D’abord, ils font en sorte que nous ne soyons plus de la partie « perspectives » en plaçant les célèbres coordinateurs aux postes-clés. Ensuite, ces mêmes coordinateurs bien formés créent à l’intérieur de leur service une ambiance telle qu’on préfère aller à la salle de sport le dimanche plutôt que de réfléchir aux moyens dont nous disposons pour contrer ces dérives. Enfin, et nous le voyons clairement se développer, le harcèlement se déchaîne quand un agent semble se détacher un peu trop d’une ligne de conduite préalablement fixée.

Nous n’avons plus qu’à mettre le bon dossier sur le bon bureau, car certaines lois, contrairement à ce que l’on dit parfois, ne sont pas si mal faites. Elles établissent des droits auxquels on ne pourrait déroger, c’est-à-dire, en étant hors la loi, qu’à petits coups de stratégies faciles à placer devant un agent déjà terrifié.

– Il se prend pour la DRH ?

Lui, c’est un Directeur du quatrième étage. Un poste politique. S’il n’est pas d’accord avec le Président, il tombe. Alors, il est d’accord, politiquement, mais il est aussi chargé de ne rien laisser aller jusqu’au tribunal, car des manières internes, personne, dans la sphère publique, ne doit en entendre parler. Plusieurs dizaines de carrières en dépendent. Aussi apprécie-t-il que les procédures soient respectées, et là, il n’apprécie pas, parce qu’il a scrupuleusement feuilleté chaque page du dossier jusqu’à un mail, grave erreur, qu’aucun chef de service du rez-de-chaussée n’aurait dû envoyer, s’octroyant un droit qu’il n’a pas d’émettre un avis sur la situation globale de l’Entreprise.

– En quoi ça le regarde ?

C’est bien notre question. Et c’est bien pour cela que nous sommes devant vous. Vous savez, ce n’est pas facile de vous atteindre, et il y a plusieurs signes qui ne trompent pas lorsqu’on arrive ici. L’une de vos assistantes nous accueille en bas, nous accompagne, nous demande dans quel service nous travaillons, rappelez-moi votre nom, finit par nous faire cracher que nous allons au local syndical, et l’autre jour, à peine quelques minutes après que tout le monde se fut installé, le Directeur a débarqué, s’est étonné qu’il ne soit pas informé, et s’est mis à fusiller du regard les agents présents qui, eux, se sont mis à suer à larges gouttes. Celles et ceux qui avaient eu le courage de venir ont commencé à douter, puis à regretter. Ils sont allés s’expliquer depuis. Je venais juste me renseigner, mais tout cela ne m’intéresse pas vraiment. Le Directeur était rassuré de pouvoir en remettre une couche sur l’état de terreur de l’agent à moitié pardonné. Oui, méfiez-vous. À force de trop vouloir entrer en conflit, vous risquez la fermeture du service.

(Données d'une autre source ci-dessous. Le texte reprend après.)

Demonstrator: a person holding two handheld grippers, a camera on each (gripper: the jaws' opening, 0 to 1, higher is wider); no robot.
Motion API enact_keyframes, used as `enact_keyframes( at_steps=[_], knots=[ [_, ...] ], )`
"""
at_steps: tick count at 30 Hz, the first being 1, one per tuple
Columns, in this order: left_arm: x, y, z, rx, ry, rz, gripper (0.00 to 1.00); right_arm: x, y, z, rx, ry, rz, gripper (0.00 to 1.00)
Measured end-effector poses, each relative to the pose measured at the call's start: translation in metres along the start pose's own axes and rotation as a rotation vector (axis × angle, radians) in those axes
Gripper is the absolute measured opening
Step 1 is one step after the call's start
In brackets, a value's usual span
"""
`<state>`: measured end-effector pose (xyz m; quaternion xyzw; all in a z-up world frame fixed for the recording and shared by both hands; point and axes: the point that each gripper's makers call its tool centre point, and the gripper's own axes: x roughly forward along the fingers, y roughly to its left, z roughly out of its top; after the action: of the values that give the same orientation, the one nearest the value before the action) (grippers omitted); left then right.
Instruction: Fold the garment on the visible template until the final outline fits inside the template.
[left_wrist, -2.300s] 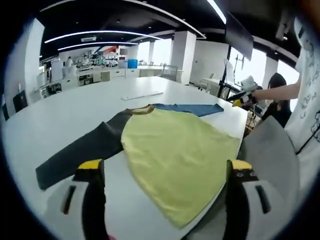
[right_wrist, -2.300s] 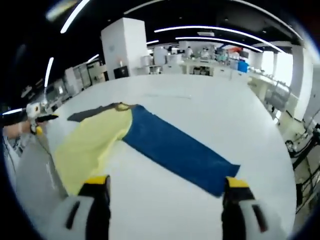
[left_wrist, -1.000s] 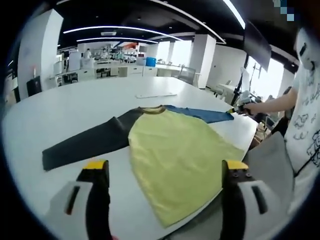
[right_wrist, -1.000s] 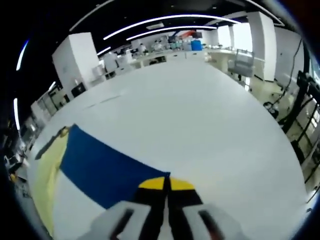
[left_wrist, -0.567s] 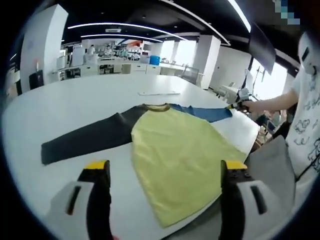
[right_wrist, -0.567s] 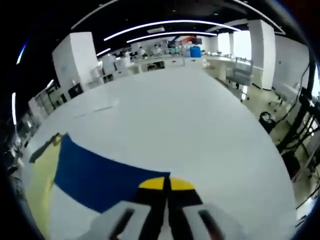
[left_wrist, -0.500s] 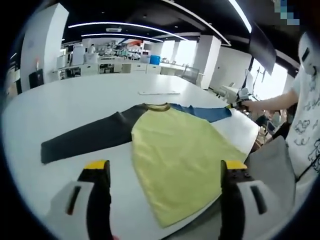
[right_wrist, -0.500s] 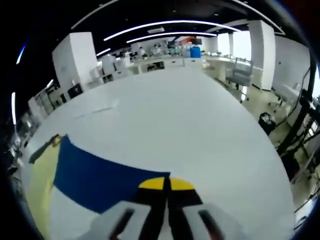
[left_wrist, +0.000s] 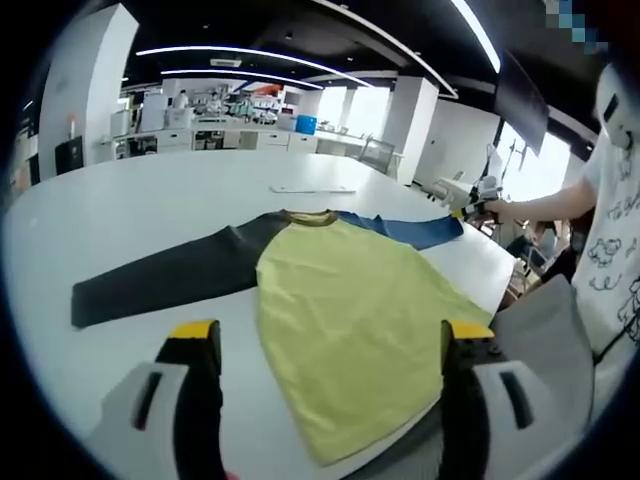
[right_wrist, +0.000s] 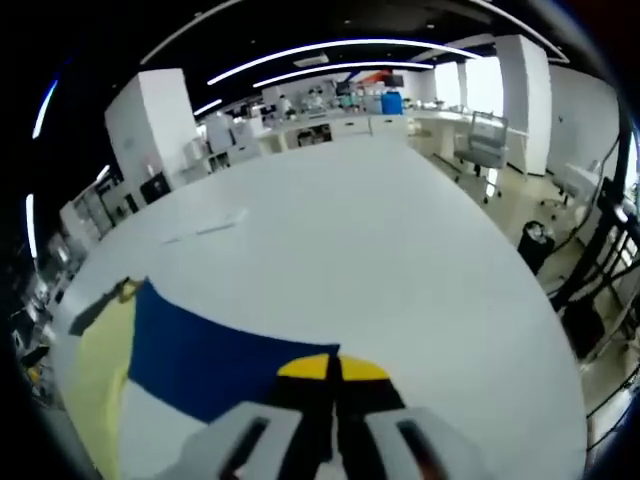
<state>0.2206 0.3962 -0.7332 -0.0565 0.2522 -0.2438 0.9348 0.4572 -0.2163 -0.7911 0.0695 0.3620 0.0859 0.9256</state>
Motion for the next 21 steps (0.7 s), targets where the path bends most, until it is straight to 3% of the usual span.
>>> enact_keyframes(
  at_steps=[5,8,10,12,16,21],
  knots=[
    [-0.003,0.003,0.002,0.016,-0.014,-0.02,0.88,-0.013,0.025,0.017,0.016,-0.025,0.05,0.0],
    [-0.005,0.005,0.005,0.02,-0.026,-0.034,0.87,-0.023,0.054,0.028,0.029,-0.043,0.095,0.0],
    [-0.007,0.008,0.006,0.022,-0.034,-0.045,0.87,-0.032,0.086,0.035,0.043,-0.048,0.158,0.0],
    [-0.009,0.009,0.007,0.032,-0.037,-0.06,0.87,-0.037,0.104,0.039,0.031,-0.058,0.173,0.0],
    [-0.015,0.016,0.01,0.041,-0.05,-0.089,0.87,-0.045,0.168,0.063,-0.015,-0.07,0.256,0.0],
    [-0.026,0.029,0.012,0.066,-0.04,-0.118,0.87,-0.049,0.248,0.068,-0.087,-0.059,0.33,0.0]
  ],
)
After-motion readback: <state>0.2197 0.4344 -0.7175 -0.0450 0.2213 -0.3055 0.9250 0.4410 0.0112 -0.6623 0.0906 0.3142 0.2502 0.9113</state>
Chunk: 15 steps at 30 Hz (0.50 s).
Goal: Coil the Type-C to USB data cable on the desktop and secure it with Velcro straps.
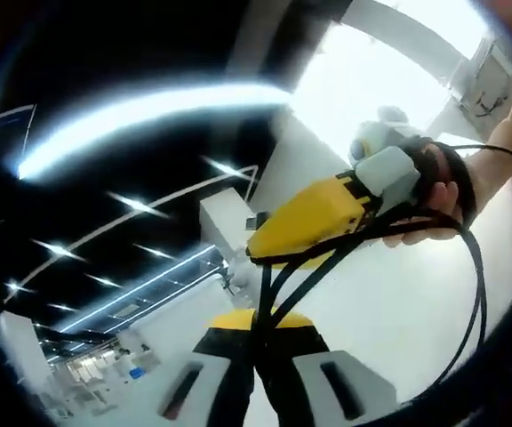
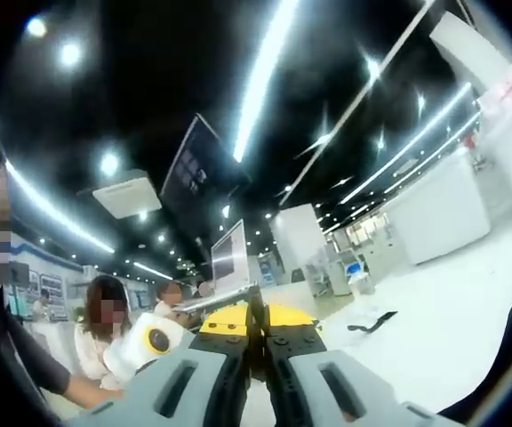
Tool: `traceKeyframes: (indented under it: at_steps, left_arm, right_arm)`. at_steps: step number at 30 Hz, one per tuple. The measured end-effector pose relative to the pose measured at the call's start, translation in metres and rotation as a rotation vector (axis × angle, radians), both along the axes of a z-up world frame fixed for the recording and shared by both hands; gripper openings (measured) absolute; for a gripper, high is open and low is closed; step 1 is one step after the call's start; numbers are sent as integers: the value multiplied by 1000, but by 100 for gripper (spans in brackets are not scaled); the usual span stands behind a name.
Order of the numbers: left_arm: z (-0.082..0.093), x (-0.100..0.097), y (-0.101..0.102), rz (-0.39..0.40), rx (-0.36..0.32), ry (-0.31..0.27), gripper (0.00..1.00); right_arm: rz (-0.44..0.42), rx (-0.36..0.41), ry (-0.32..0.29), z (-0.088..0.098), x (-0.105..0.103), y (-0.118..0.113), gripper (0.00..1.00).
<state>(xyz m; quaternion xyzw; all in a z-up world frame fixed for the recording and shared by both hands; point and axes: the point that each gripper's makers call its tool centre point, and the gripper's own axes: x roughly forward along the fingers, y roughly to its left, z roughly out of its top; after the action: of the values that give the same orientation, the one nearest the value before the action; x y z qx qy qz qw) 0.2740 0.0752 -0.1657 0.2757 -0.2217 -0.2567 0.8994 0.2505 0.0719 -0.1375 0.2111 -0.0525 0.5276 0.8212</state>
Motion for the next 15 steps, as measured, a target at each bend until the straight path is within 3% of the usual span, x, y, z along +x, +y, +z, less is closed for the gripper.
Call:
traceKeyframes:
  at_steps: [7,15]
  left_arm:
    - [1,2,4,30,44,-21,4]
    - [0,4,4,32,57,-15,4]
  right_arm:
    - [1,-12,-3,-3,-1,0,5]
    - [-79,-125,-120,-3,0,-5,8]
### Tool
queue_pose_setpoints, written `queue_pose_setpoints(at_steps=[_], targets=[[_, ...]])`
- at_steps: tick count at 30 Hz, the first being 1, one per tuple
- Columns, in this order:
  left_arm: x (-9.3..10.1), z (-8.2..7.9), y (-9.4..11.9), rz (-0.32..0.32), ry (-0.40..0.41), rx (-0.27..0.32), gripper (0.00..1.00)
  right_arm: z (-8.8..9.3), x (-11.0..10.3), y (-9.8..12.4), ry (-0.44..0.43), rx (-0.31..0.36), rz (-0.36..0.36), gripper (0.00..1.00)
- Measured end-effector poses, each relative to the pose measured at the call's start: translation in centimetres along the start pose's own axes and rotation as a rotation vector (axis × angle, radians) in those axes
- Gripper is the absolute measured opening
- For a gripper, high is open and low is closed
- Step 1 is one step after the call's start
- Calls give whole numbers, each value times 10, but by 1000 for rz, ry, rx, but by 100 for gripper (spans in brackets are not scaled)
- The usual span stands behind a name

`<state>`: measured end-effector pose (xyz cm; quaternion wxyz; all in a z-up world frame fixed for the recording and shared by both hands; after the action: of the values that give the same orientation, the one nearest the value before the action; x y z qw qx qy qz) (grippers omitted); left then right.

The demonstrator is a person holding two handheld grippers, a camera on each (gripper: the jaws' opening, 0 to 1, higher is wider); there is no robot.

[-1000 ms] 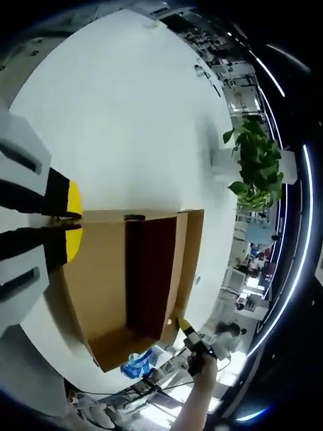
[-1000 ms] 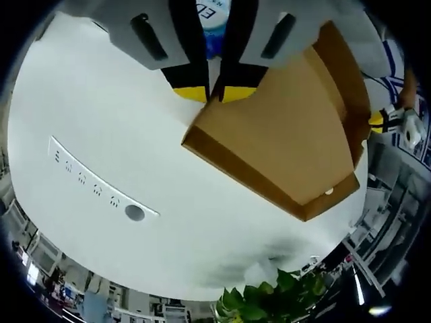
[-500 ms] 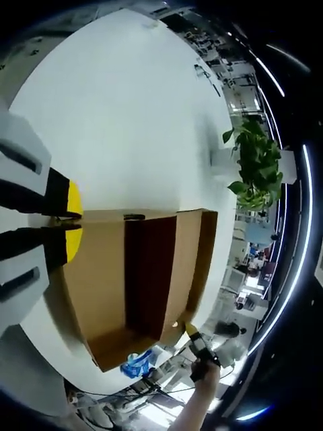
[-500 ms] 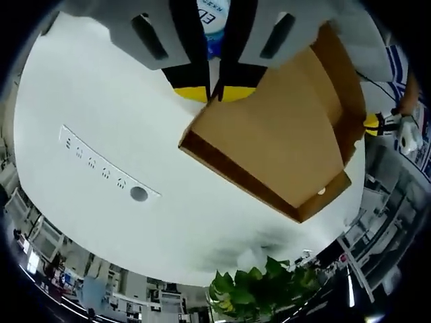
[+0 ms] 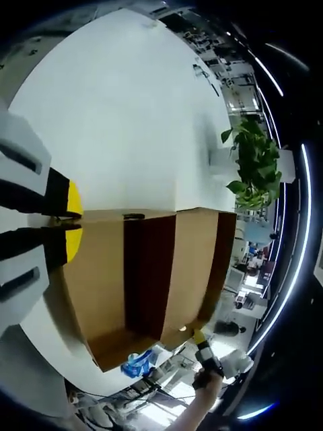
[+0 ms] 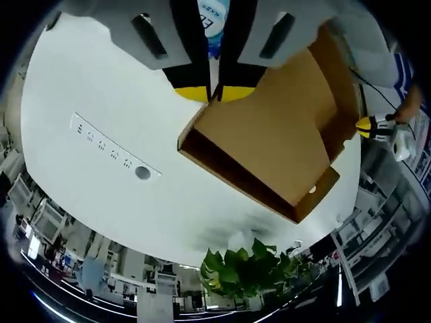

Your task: Operate the shoe box by opening the lid, removing the specified soft item, and placing it in the target area until the item is outside and the box remains undamaged.

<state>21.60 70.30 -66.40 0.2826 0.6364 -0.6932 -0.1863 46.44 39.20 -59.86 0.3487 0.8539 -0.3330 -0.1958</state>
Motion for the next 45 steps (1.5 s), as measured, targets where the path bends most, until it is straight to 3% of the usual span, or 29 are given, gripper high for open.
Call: queue_pose_setpoints(at_steps=[17,29,39,45], targets=[[0,1,0,-3,-4,12,4,-1,-23,32,130,111,41,1],[0,2,0,2,-5,17,4,9,-35,46,133,192,72,1],[0,3,0,8,-11,20,4,23,-47,61,81,269,68,0],[0,2,0,10,-25,27,4,32,-60,68,122,296,95,0]])
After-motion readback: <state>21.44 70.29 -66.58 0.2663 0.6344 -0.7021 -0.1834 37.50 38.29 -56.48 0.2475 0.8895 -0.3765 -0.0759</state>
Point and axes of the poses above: the point that each gripper's makers call its tool centre point, and the gripper's own axes: y roughly backward along the fingers, x roughly to its right, z roughly out of its underside, the point moved 6 cm from there along y, roughly backward along the fingers, and after that the axes turned 6 degrees about x, right-handed, at the moved point
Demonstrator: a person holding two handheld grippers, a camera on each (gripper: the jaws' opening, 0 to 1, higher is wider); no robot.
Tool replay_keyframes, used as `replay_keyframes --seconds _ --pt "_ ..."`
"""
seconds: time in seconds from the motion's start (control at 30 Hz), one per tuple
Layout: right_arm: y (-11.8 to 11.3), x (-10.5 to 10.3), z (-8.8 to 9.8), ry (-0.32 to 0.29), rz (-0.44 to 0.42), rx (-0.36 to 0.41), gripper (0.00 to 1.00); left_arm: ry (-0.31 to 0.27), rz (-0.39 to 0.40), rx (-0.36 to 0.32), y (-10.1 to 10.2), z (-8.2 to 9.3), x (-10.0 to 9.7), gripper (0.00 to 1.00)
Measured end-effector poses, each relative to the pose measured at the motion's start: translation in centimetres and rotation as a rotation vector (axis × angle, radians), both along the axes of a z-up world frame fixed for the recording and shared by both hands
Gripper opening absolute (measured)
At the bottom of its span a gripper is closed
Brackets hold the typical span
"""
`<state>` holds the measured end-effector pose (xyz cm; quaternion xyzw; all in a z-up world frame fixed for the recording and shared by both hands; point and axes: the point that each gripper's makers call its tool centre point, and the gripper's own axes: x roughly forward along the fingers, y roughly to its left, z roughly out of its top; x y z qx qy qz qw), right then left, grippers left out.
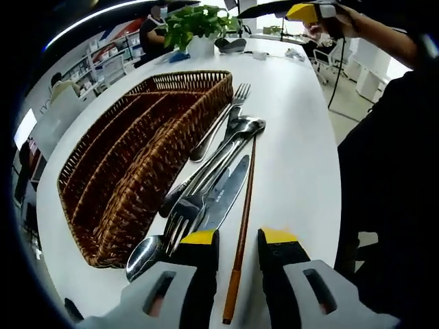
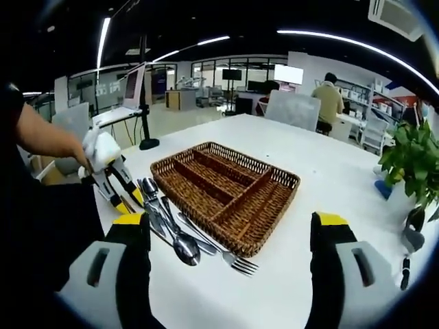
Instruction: Arrange the knives, forks, and spoons in their matching storage slots by inserting each utensil handle-first until every utensil is classified and aligned in the correct compartment
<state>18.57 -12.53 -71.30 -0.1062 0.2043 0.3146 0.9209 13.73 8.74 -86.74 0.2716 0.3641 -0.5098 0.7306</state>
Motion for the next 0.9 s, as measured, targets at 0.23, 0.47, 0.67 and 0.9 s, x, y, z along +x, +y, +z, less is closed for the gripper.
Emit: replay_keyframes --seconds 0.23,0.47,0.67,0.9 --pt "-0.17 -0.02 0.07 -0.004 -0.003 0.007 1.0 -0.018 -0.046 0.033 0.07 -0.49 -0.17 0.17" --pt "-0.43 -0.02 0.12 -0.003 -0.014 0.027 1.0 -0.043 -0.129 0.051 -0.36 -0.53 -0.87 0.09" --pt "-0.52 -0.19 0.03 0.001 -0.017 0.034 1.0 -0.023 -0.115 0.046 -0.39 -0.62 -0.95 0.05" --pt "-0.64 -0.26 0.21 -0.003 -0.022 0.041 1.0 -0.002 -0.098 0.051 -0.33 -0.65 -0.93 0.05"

Depuis, je suis sur écoute, mais j’accepte la situation, car au fond, c’est bien moi qui ai tenté d’informer mes collègues de leurs droits et qui les ai appelés à se réunir. Il est vrai que nous en étions à « il faudrait que ce système s’arrête » lorsque le Directeur a débarqué. C’est donc aussi pour cela que je ne vous ai rien relaté par écrit, et que j’ai demandé à vous parler directement. Il faut que cela s’arrête. Votre méthode est trop visible. Vos sentinelles, pas assez discrètes. Alors, je vous demande de bien vouloir considérer le dossier que je vous dépose aujourd’hui si vous ne voulez pas voir votre bureau en fleurir comme poussent les mauvaises herbes, c’est-à-dire, à une vitesse que vous ne pourriez contrôler.

– Bien sûr. Comptez sur moi.

L’agent-demandeur a quitté le bureau à 14H38. Le Directeur en est sorti quelques minutes après avec un dossier à la main et s’est dirigé, comme la procédure l’exige, vers le rez-de-chaussée. RAS.